**TO DO:**
Would you repeat the whole listing exactly?
┄┄┄┄┄┄┄┄┄┄┄┄┄┄┄┄┄┄┄┄
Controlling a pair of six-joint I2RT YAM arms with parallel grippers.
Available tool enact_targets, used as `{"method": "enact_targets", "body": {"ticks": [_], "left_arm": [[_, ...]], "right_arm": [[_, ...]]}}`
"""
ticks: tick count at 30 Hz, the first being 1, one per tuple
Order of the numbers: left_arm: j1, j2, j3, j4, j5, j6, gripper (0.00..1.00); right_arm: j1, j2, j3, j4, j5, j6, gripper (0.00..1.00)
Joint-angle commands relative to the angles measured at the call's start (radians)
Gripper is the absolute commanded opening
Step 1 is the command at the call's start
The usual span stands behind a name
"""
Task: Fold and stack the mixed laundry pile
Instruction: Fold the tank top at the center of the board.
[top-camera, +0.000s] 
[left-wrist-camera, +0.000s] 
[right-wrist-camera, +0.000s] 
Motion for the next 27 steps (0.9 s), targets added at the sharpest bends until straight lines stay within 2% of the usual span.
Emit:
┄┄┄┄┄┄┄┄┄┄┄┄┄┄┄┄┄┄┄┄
**RESULT OF THIS TASK:**
Controlling a pair of six-joint I2RT YAM arms with parallel grippers.
Available tool enact_targets, used as `{"method": "enact_targets", "body": {"ticks": [_], "left_arm": [[_, ...]], "right_arm": [[_, ...]]}}`
"""
ticks: tick count at 30 Hz, the first being 1, one per tuple
Order of the numbers: left_arm: j1, j2, j3, j4, j5, j6, gripper (0.00..1.00); right_arm: j1, j2, j3, j4, j5, j6, gripper (0.00..1.00)
Joint-angle commands relative to the angles measured at the call's start (radians)
Gripper is the absolute commanded opening
Step 1 is the command at the call's start
The usual span stands behind a name
"""
Task: Fold and stack the mixed laundry pile
Instruction: Fold the tank top at the center of the board.
[top-camera, +0.000s] 
[left-wrist-camera, +0.000s] 
[right-wrist-camera, +0.000s] 
Motion for the next 27 steps (0.9 s), targets added at the sharpest bends until straight lines stay within 2% of the usual span.
Emit:

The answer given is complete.